EXERCISE INSTRUCTIONS
Starting at the first line of the entries below, please return exactly each line up to and including the one with "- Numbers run"; pictures stay out.

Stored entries
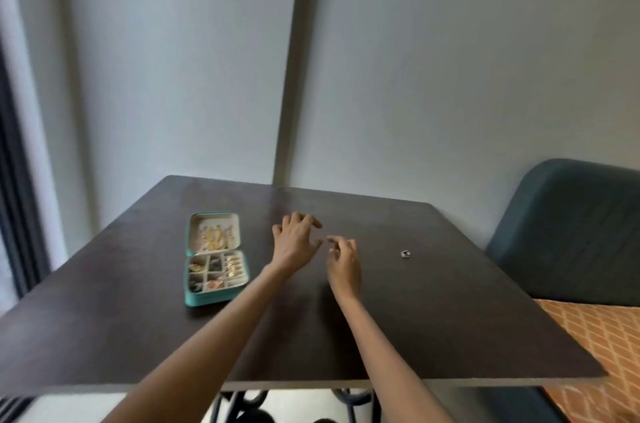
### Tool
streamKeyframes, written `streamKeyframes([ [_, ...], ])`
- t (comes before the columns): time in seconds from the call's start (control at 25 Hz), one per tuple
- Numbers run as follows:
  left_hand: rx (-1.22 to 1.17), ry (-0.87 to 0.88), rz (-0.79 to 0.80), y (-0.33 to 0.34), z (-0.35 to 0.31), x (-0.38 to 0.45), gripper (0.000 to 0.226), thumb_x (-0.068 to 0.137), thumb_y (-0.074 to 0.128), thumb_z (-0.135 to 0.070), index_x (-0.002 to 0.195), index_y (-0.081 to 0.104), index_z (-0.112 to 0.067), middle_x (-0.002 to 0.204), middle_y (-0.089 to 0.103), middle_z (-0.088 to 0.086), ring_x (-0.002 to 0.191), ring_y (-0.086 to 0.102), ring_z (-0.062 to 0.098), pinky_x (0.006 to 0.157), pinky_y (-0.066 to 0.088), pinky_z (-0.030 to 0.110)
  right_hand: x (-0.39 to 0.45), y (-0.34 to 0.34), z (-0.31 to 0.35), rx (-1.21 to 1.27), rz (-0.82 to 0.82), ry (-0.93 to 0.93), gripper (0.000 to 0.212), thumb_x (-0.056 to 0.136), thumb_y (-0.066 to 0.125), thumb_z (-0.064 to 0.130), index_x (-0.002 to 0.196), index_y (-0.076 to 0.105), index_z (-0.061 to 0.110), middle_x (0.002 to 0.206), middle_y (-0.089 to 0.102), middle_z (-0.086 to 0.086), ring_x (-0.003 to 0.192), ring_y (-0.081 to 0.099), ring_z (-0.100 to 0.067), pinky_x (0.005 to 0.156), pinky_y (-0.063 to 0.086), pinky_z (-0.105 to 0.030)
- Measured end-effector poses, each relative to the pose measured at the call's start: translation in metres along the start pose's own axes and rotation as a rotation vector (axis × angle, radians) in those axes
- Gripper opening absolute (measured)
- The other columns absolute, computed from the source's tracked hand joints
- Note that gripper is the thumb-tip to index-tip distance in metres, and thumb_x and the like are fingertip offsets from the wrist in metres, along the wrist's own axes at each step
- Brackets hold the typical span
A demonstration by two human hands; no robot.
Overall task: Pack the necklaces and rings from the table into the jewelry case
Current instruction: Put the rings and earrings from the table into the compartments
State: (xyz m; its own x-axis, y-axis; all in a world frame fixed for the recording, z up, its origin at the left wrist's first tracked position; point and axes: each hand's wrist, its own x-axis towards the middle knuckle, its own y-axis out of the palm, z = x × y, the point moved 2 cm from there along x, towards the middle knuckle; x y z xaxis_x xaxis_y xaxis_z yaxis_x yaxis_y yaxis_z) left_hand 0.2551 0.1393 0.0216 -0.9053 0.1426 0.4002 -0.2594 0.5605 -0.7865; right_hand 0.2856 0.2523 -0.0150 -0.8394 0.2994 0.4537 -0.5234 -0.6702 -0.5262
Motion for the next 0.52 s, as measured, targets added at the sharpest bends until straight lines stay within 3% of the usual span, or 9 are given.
streamKeyframes([
  [0.12,-0.117,0.035,0.057,0.056,-0.053,0.006,0.032,0.091,0.053,-0.031,0.122,0.053,-0.023,0.131,0.044,0.004,0.127,0.035,0.024,0.101,0.029,0.037,0.021,-0.049,-0.060,-0.037,-0.142,0.175,0.022,0.088,0.050,0.002,0.101,0.064,0.010,0.106,0.053,-0.011,0.101,0.057,-0.031,0.087,0.045,-0.038],
  [0.2,-0.172,0.054,0.135,0.092,-0.082,0.010,0.031,0.092,0.053,-0.027,0.121,0.053,-0.020,0.130,0.044,0.006,0.127,0.035,0.025,0.101,0.031,0.036,0.032,-0.074,-0.090,-0.108,-0.151,0.239,0.022,0.087,0.051,-0.001,0.103,0.062,0.008,0.109,0.051,-0.013,0.105,0.054,-0.031,0.092,0.042,-0.038],
  [0.4,-0.226,0.086,0.215,0.150,-0.115,0.033,0.033,0.090,0.051,-0.017,0.122,0.051,-0.017,0.129,0.044,0.006,0.124,0.037,0.026,0.101,0.032,0.033,0.063,-0.099,-0.131,-0.250,-0.086,0.215,0.025,0.088,0.052,0.001,0.110,0.059,0.010,0.111,0.051,-0.012,0.109,0.049,-0.028,0.091,0.038,-0.033],
  [0.52,-0.260,0.097,0.206,0.162,-0.112,0.050,0.033,0.088,0.052,-0.014,0.121,0.051,-0.016,0.128,0.045,0.006,0.122,0.037,0.025,0.100,0.032,0.031,0.083,-0.101,-0.143,-0.396,-0.010,0.162,0.022,0.092,0.055,0.015,0.112,0.060,0.016,0.110,0.052,-0.008,0.110,0.049,-0.026,0.089,0.043,-0.035],
])
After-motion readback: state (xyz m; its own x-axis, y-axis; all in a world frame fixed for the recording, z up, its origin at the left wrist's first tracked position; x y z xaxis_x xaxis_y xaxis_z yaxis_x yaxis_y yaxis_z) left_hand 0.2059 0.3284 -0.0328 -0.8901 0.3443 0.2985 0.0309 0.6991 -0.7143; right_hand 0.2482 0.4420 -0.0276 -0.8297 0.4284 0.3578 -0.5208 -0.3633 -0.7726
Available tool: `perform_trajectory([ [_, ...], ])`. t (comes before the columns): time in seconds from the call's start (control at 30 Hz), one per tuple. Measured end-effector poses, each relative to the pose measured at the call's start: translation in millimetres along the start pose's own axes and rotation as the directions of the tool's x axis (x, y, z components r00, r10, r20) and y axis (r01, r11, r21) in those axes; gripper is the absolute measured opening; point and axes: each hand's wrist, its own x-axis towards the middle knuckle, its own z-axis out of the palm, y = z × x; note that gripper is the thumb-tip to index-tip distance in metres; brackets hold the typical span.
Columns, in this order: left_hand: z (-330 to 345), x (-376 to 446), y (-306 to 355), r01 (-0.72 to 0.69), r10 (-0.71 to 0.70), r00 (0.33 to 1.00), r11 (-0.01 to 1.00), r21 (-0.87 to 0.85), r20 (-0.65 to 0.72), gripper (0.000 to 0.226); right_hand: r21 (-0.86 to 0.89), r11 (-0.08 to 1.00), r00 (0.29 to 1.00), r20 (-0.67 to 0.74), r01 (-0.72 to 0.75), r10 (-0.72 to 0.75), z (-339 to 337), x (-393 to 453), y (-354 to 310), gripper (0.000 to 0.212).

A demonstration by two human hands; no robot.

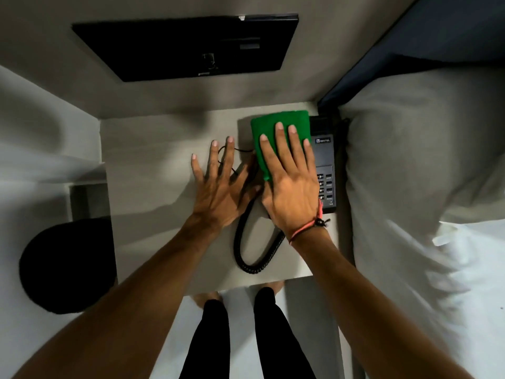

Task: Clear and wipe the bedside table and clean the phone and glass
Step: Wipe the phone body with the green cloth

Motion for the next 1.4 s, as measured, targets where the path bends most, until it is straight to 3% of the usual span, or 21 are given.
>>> perform_trajectory([
  [0.23, 7.5, -1.7, -9.6, -0.006, 0.007, 1.000, 0.996, 0.089, -0.016, 0.074, 0.046, 0.999, 0.999, 0.035, -0.008, 0.006, 11.1, -72.2, 0.2, 0.079],
  [0.6, 13.0, -4.1, -17.4, -0.039, 0.043, 0.999, 0.990, 0.132, -0.020, 0.070, 0.108, 0.990, 0.990, 0.114, -0.095, 0.083, 12.2, -148.5, -4.9, 0.069],
  [0.7, 3.2, -10.5, -17.5, -0.002, 0.004, 0.998, 0.999, 0.036, -0.061, 0.067, 0.188, 0.968, 0.980, 0.140, -0.165, 0.140, -0.7, -157.7, -5.7, 0.063],
  [0.77, -10.9, -14.9, -13.4, 0.053, -0.091, 0.977, 0.980, -0.192, -0.193, 0.062, 0.364, 0.887, 0.958, 0.132, -0.285, 0.254, -18.6, -153.4, -4.8, 0.057],
  [0.83, -36.3, -19.2, -11.6, 0.045, -0.215, 0.940, 0.850, -0.525, -0.266, 0.051, 0.569, 0.734, 0.926, 0.169, -0.371, 0.337, -44.5, -136.3, -10.4, 0.049],
  [0.87, -49.9, -20.9, -10.7, 0.062, -0.287, 0.936, 0.706, -0.706, -0.205, 0.044, 0.659, 0.640, 0.914, 0.217, -0.396, 0.342, -54.8, -123.7, -14.4, 0.044],
  [0.93, -79.2, -22.7, -11.7, 0.193, -0.317, 0.945, 0.330, -0.924, 0.084, 0.040, 0.784, 0.430, 0.887, 0.327, -0.447, 0.326, -67.2, -93.9, -26.8, 0.037],
  [0.97, -91.8, -26.0, -17.8, 0.302, -0.267, 0.930, 0.172, -0.938, 0.251, 0.050, 0.812, 0.341, 0.873, 0.380, -0.473, 0.307, -69.9, -78.1, -36.8, 0.034],
  [1.03, -105.0, -37.8, -37.7, 0.461, -0.121, 0.881, 0.009, -0.887, 0.457, 0.069, 0.808, 0.270, 0.847, 0.460, -0.524, 0.267, -66.4, -49.3, -57.3, 0.030],
  [1.1, -110.1, -56.5, -57.7, 0.501, -0.070, 0.861, -0.060, -0.863, 0.504, 0.063, 0.773, 0.295, 0.826, 0.503, -0.561, 0.253, -51.4, -26.1, -76.3, 0.025],
  [1.13, -111.4, -66.2, -70.3, 0.483, -0.118, 0.866, -0.063, -0.873, 0.487, 0.055, 0.762, 0.289, 0.813, 0.514, -0.580, 0.274, -41.1, -15.7, -87.5, 0.025],
  [1.27, -104.4, -102.2, -119.4, 0.391, -0.392, 0.848, 0.008, -0.920, 0.357, 0.039, 0.685, 0.203, 0.707, 0.626, -0.700, 0.328, 3.1, 10.6, -127.5, 0.052],
  [1.4, -97.6, -129.8, -152.7, 0.399, -0.522, 0.802, 0.104, -0.911, 0.292, 0.046, 0.670, 0.191, 0.693, 0.657, -0.718, 0.298, 34.6, 13.0, -168.5, 0.038],
])
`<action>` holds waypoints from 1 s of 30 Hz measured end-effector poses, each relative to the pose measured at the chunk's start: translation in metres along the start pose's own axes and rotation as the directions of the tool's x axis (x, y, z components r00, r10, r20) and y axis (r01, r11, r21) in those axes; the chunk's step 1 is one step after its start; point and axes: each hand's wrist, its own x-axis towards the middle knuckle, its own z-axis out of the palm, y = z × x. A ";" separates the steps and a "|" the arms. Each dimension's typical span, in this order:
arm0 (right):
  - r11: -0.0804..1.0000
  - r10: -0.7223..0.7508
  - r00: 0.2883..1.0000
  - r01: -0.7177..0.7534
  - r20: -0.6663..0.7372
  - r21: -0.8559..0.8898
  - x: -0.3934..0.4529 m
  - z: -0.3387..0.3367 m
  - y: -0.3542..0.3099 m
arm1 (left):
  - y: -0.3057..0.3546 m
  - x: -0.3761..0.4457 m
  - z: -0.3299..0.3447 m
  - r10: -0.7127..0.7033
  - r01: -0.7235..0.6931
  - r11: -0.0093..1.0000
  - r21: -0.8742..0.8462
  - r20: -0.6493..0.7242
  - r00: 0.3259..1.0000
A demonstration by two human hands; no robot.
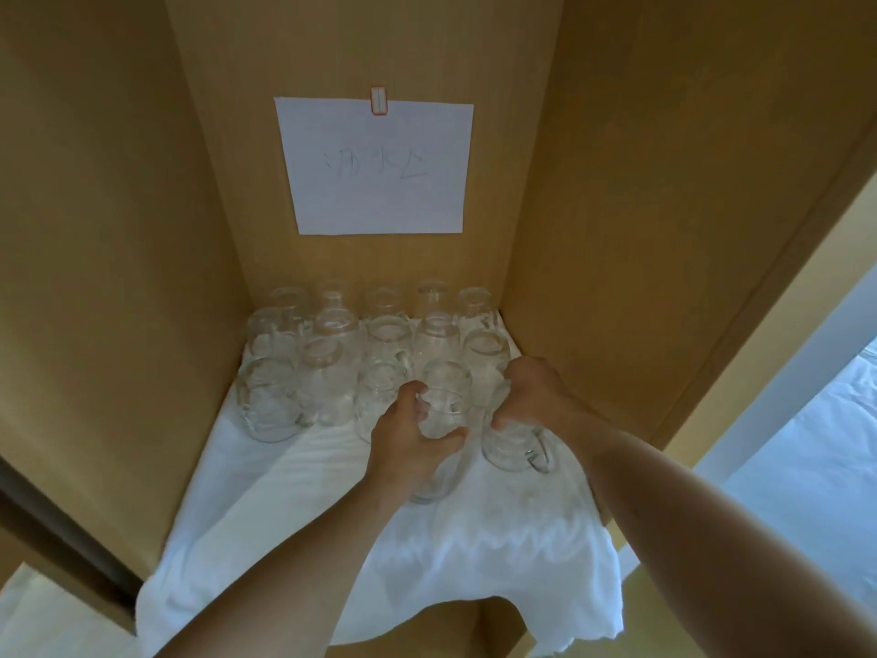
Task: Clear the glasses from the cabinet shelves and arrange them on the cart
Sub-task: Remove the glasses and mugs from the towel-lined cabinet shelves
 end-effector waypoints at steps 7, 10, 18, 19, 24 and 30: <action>0.998 -0.064 0.998 0.064 0.026 0.000 -0.002 0.002 -0.003 | 0.000 0.001 0.001 0.001 -0.001 1.000 -0.011 -0.006 1.000; 0.996 -0.085 0.995 0.086 0.047 -0.030 -0.002 0.000 -0.004 | 0.000 0.001 0.001 0.001 -0.001 1.000 -0.011 -0.009 1.000; 0.993 -0.090 0.996 0.092 -0.026 0.076 0.000 0.003 -0.010 | -0.001 -0.001 -0.001 -0.009 0.009 0.999 -0.036 -0.014 1.000; 0.993 -0.087 0.996 0.089 -0.027 0.079 0.000 0.004 -0.010 | 0.000 -0.001 -0.001 -0.011 0.010 0.999 -0.044 -0.014 1.000; 0.992 -0.098 0.993 0.102 -0.062 0.069 0.003 0.011 -0.004 | 0.001 -0.008 0.000 -0.003 0.003 0.996 -0.088 0.008 1.000; 0.988 -0.156 0.988 0.156 -0.009 0.023 -0.003 0.013 0.001 | 0.000 -0.028 0.003 -0.078 0.084 0.979 -0.184 0.036 0.996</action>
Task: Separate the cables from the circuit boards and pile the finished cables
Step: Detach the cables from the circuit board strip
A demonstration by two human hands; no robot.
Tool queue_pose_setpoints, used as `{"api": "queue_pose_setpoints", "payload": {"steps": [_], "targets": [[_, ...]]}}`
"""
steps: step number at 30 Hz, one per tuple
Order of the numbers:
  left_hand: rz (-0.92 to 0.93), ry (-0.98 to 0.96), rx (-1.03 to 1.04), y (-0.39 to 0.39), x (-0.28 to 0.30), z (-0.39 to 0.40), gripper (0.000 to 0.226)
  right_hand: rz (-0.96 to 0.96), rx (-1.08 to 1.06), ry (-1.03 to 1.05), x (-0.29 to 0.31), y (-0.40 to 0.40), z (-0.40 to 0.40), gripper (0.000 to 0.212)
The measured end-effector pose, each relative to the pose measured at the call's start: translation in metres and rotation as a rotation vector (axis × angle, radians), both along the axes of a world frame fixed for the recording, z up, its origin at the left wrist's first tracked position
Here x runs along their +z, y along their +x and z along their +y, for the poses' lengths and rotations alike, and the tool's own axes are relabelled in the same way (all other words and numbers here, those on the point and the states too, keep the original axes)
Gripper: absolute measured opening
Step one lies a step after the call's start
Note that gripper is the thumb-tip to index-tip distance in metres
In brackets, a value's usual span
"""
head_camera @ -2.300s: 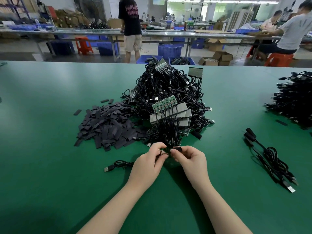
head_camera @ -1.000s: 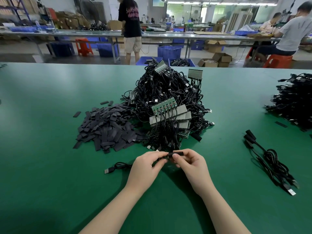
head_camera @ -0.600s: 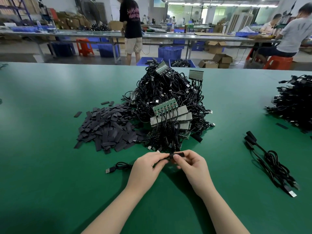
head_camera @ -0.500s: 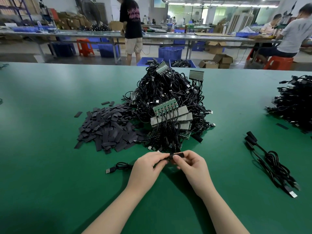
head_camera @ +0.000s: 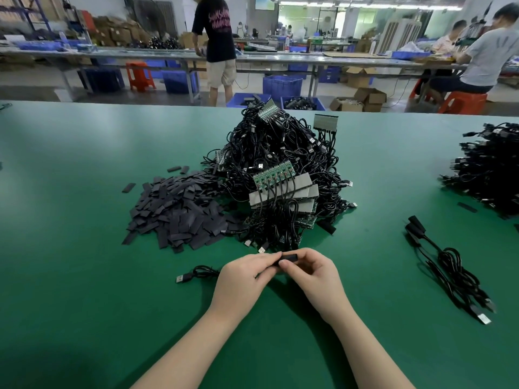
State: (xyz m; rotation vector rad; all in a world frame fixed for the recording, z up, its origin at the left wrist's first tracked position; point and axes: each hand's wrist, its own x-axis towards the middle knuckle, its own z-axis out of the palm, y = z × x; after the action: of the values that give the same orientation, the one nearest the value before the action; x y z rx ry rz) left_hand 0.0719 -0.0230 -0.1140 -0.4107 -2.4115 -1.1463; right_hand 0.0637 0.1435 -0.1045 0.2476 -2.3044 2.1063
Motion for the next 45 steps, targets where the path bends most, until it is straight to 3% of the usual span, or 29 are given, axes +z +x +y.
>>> {"api": "queue_pose_setpoints", "payload": {"steps": [7, 12, 21, 40, 45], "targets": [[0.103, -0.127, -0.01, 0.0017, 0.0028, 0.0054, 0.034, -0.045, -0.048, -0.103, 0.0007, -0.0005, 0.0029, 0.016], [0.148, -0.163, 0.162, -0.0014, 0.0035, 0.0034, 0.027, -0.089, -0.08, -0.14, 0.0007, -0.0012, 0.0031, 0.003], [0.362, -0.248, 0.094, -0.0041, -0.0044, 0.0025, 0.02, -0.079, -0.062, -0.098, 0.0012, 0.0006, 0.0017, 0.011], [0.261, -0.251, 0.112, -0.0004, 0.0012, 0.0044, 0.028, -0.023, -0.021, 0.027, 0.0042, 0.0022, -0.0037, 0.021], [0.259, -0.256, 0.081, -0.0009, 0.0011, 0.0035, 0.019, -0.019, -0.055, 0.026, 0.001, 0.0014, -0.0017, 0.017]]}}
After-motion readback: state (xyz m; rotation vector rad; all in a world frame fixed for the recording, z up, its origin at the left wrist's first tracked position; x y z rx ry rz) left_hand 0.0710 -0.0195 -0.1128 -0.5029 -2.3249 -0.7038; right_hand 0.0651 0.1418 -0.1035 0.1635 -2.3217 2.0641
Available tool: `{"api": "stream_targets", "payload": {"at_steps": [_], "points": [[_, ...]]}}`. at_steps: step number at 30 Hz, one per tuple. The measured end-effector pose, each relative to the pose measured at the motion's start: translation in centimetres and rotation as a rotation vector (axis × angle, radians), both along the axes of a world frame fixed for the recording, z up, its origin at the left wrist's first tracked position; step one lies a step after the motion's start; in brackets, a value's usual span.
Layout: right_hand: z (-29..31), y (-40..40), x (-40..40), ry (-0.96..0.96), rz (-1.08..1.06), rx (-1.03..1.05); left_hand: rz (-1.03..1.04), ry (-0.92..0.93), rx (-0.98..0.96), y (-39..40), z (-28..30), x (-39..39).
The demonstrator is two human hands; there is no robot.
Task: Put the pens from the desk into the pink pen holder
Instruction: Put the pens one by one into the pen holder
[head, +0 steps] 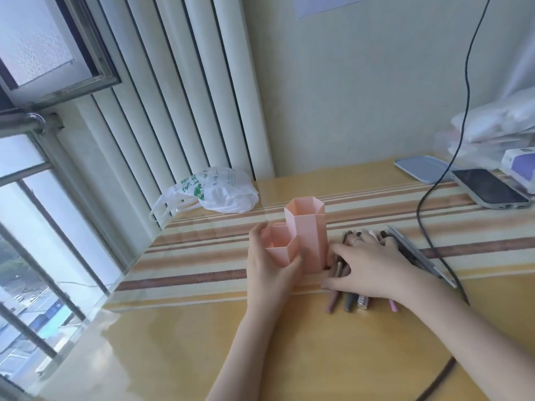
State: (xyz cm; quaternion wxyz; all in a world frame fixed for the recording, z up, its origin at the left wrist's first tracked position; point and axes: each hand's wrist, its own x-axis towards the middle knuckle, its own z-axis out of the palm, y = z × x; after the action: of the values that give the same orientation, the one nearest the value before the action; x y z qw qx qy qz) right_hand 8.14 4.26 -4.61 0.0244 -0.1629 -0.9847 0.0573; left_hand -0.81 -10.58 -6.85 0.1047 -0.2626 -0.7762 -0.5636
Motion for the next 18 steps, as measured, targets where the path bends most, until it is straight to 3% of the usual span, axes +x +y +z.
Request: {"api": "stream_targets", "payload": {"at_steps": [9, 13, 18], "points": [[-0.8, -0.8, -0.6, 0.141, -0.054, 0.047, -0.027, 0.008, -0.055, -0.2, -0.3, -0.2], [-0.5, -0.3, -0.6, 0.209, 0.056, 0.102, -0.026, 0.001, -0.057, -0.3, -0.4, -0.3], [-0.9, 0.8, -0.5, 0.257, 0.170, -0.036, -0.018, 0.018, -0.058, -0.1, -0.3, -0.3]]}}
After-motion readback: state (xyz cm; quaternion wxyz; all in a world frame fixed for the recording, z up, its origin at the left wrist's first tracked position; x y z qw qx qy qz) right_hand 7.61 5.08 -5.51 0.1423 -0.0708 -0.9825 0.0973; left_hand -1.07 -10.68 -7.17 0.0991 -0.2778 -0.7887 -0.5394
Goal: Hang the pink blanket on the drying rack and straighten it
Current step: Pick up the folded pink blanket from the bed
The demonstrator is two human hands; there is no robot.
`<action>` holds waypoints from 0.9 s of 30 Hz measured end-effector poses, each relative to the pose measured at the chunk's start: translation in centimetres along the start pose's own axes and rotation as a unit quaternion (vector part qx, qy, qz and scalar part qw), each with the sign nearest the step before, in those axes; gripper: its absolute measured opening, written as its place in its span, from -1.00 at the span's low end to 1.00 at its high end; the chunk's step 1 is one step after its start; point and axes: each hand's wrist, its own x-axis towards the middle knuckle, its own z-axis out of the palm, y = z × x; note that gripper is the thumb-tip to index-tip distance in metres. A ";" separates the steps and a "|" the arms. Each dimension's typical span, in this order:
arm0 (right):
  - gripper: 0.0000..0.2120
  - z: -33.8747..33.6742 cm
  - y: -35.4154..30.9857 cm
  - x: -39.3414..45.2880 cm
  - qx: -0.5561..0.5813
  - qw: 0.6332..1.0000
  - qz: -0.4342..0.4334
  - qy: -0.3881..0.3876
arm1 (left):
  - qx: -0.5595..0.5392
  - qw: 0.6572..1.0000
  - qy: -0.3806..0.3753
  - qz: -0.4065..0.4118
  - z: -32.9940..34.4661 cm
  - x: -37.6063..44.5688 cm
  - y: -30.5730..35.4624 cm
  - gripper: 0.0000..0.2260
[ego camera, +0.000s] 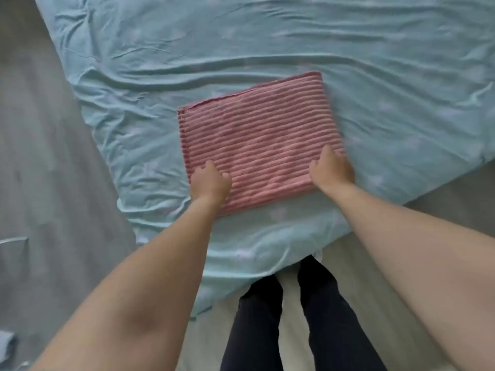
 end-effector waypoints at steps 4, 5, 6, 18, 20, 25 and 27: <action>-0.60 3.3 0.2 6.4 -0.002 1.000 -0.004 0.027 | -0.042 0.992 0.004 -0.123 3.9 5.2 -0.1 -0.35; -0.58 4.3 0.1 8.2 -0.008 0.999 -0.005 0.034 | -0.046 0.988 0.005 -0.146 4.8 6.5 -0.3 -0.28; -0.54 5.0 0.1 9.5 -0.015 0.999 -0.003 0.037 | -0.050 0.985 0.004 -0.162 5.6 7.7 -0.6 -0.20; -0.30 8.7 3.4 16.1 0.107 0.983 0.107 0.099 | -0.287 0.934 0.057 -0.205 8.5 12.1 -1.1 -0.09; -0.50 8.2 2.6 15.4 0.118 0.984 0.096 0.094 | -0.313 0.927 0.032 -0.205 8.4 11.6 -0.4 -0.35; -0.36 8.5 2.2 14.1 0.145 0.986 0.049 0.068 | -0.233 0.950 0.026 -0.207 8.6 10.2 0.3 -0.48; -0.11 8.3 2.3 14.0 0.160 0.984 0.067 0.025 | -0.286 0.946 0.038 -0.151 8.6 9.8 0.6 -0.54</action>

RESPONSE BOX
### Tool
streamKeyframes, written `streamKeyframes([ [_, ...], ])`
- t (comes before the columns): time in seconds from the call's start (control at 25 Hz), one per tuple
- Numbers run as follows:

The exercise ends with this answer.